Let Mitchell Appraisals help you learn if you can cancel your PMI
A 20% down payment is typically the standard when buying a house. Considering the liability for the lender is generally only the remainder between the home value and the sum remaining on the loan, the 20% provides a nice buffer against the charges of foreclosure, selling the home again, and regular value fluctuationsin the event a borrower defaults.
Banks were working with down payments down to 10, 5 and even 0 percent in the peak of last decade's mortgage boom. A lender is able to handle the added risk of the minimal down payment with Private Mortgage Insurance or PMI. This additional policy takes care of the lender in the event a borrower defaults on the loan and the value of the property is lower than what the borrower still owes on the loan.
Because the $40-$50 a month per $100,000 borrowed is bundled into the mortgage monthly payment and many times isn't even tax deductible, PMI can be pricey to a borrower. Unlike a piggyback loan where the lender takes in all the damages, PMI is favorable for the lender because they acquire the money, and they get the money if the borrower defaults.
Does your monthly mortgage payment include PMI? Contact us, you may be able to save money by removing your PMI.

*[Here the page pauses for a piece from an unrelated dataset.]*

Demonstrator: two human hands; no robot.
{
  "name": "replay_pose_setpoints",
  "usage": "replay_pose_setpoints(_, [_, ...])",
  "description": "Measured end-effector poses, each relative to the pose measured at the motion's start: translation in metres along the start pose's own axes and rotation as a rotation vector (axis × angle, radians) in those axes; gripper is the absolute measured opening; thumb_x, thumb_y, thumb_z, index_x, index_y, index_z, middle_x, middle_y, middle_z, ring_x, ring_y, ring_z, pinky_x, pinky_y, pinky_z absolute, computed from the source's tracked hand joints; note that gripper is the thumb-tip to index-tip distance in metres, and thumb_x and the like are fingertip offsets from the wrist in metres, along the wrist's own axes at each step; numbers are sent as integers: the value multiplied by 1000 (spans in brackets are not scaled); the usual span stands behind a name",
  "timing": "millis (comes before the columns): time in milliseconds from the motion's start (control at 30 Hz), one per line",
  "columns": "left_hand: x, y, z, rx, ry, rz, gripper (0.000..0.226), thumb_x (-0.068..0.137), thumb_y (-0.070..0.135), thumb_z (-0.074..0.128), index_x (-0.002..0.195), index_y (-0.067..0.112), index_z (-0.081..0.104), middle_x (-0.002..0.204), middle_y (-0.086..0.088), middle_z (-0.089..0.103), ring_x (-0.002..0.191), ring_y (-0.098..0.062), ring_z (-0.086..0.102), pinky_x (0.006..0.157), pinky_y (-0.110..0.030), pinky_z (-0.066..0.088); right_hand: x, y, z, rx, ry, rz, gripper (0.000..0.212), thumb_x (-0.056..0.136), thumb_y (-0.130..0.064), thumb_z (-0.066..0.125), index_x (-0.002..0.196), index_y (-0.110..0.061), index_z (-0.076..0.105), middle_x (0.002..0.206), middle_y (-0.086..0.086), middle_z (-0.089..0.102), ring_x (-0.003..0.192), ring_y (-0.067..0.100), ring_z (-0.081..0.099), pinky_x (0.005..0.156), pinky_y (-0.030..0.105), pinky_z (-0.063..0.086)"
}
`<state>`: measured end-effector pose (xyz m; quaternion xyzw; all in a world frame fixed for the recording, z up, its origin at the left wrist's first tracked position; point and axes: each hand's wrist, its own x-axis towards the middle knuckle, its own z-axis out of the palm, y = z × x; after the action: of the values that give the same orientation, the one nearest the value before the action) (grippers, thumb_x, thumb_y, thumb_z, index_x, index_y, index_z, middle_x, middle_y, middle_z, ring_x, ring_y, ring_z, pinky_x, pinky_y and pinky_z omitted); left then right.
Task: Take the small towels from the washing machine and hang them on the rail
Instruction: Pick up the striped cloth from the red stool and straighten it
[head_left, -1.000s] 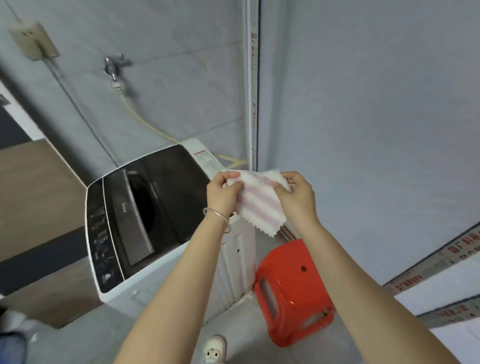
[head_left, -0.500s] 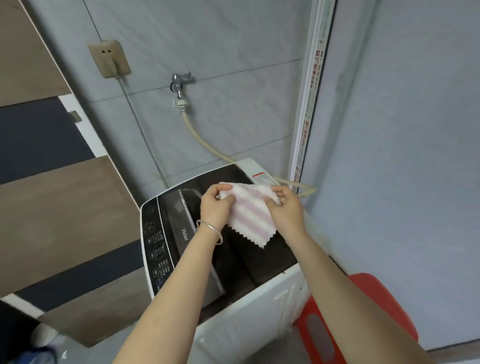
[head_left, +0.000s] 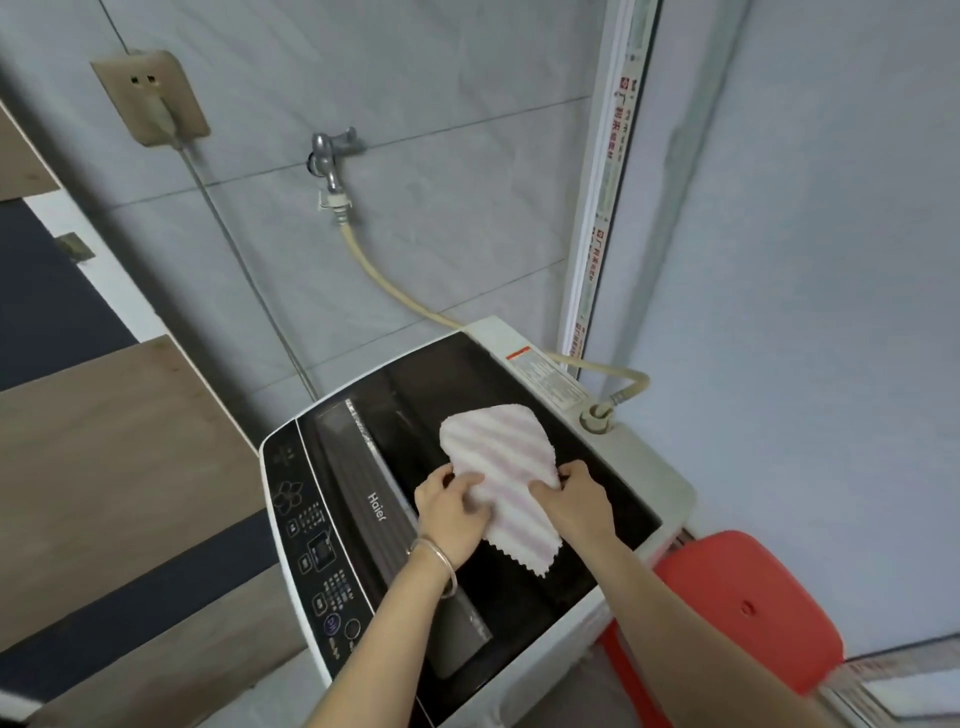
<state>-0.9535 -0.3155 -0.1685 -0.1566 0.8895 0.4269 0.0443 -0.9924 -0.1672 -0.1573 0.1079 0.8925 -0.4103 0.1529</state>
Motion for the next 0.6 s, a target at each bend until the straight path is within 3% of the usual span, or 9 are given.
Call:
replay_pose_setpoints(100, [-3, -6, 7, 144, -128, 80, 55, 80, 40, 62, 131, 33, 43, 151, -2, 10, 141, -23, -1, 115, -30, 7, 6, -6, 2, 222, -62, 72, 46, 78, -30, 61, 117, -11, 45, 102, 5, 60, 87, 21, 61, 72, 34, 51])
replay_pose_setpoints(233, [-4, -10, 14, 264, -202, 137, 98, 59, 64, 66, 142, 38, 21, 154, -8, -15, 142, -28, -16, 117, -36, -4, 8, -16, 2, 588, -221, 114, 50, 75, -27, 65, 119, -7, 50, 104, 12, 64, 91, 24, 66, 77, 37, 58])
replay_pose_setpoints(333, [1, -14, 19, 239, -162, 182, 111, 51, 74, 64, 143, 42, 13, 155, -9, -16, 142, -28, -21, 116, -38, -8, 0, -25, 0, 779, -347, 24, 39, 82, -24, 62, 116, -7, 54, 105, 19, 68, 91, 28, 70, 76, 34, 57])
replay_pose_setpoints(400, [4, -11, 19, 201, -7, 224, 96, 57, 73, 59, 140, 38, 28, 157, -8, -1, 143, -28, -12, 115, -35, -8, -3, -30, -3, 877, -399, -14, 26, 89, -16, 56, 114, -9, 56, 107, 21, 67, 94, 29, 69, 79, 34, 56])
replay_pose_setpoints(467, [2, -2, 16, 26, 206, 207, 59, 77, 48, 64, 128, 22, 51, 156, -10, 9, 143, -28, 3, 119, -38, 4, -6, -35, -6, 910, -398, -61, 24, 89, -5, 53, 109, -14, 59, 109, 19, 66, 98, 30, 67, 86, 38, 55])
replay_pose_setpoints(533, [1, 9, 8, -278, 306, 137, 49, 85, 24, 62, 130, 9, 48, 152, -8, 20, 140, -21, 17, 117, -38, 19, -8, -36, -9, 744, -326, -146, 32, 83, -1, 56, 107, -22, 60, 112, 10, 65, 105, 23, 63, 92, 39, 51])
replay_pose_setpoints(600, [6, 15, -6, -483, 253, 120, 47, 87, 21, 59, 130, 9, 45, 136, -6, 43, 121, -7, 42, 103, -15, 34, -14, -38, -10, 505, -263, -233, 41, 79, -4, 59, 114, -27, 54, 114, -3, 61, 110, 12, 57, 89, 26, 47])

How can a homeowner prevent bearing the expense of PMI?
The Homeowners Protection Act of 1998 obligates the lenders on nearly all loans to automatically cease the PMI when the principal balance of the loan equals 78 percent of the original loan amount. Acute home owners can get off the hook a little earlier. The law pledges that, at the request of the home owner, the PMI must be released when the principal amount reaches just 80 percent.
Since it can take many years to reach the point where the principal is just 20% of the initial amount of the loan, it's essential to know how your home has grown in value. After all, any appreciation you've gained over time counts towards abolishing PMI. So why pay it after the balance of your loan has dropped below the 80% mark? Even when nationwide trends signify plummeting home values, realize that real estate is local. Your neighborhood might not be adopting the national trends and/or your home may have secured equity before things calmed down.

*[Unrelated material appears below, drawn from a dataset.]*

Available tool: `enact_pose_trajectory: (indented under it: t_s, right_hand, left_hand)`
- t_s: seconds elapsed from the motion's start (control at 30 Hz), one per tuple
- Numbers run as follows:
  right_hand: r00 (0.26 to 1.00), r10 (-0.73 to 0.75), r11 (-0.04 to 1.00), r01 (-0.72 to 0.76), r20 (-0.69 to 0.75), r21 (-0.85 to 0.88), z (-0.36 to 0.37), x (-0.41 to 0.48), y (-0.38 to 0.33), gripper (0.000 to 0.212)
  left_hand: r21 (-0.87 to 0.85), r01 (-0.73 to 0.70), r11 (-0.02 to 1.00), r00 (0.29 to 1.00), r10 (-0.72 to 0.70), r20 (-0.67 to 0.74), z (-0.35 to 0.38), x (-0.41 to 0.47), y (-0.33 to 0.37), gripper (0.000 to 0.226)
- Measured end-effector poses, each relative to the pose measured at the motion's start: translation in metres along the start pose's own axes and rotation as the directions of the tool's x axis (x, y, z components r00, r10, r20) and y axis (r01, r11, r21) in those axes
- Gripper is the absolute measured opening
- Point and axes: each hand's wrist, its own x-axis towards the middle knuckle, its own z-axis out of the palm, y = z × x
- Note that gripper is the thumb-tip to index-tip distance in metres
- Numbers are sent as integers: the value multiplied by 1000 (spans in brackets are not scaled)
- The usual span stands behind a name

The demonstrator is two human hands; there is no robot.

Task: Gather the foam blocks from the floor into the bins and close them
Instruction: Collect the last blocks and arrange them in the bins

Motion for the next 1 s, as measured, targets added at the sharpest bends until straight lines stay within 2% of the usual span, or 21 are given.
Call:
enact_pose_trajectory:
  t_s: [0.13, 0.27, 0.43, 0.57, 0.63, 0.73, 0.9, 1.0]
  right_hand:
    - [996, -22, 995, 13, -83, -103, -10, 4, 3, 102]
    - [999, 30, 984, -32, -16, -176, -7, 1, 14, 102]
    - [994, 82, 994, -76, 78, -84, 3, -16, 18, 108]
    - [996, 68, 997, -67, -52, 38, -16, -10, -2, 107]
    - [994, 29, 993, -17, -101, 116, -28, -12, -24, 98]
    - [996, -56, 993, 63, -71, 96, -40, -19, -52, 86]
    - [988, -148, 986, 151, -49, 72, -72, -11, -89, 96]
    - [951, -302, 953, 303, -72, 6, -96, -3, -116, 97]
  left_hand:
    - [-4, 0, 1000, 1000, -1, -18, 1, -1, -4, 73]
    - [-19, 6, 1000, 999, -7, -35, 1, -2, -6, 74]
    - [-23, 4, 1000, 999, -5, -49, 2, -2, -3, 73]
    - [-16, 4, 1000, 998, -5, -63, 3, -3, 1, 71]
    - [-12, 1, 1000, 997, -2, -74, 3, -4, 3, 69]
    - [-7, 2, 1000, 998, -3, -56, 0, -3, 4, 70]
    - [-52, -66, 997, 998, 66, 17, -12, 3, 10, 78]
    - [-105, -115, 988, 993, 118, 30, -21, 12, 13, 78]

The toughest thing for most homeowners to know is just when their home's equity rises above the 20% point. A certified, licensed real estate appraiser can certainly help. As appraisers, it's our job to recognize the market dynamics of our area. At Mitchell Appraisals, we're masters at determining value trends in Navarre, Santa Rosa County and surrounding areas, and we know when property values have risen or declined. When faced with data from an appraiser, the mortgage company will most often drop the PMI with little trouble. At which time, the homeowner can enjoy the savings from that point on.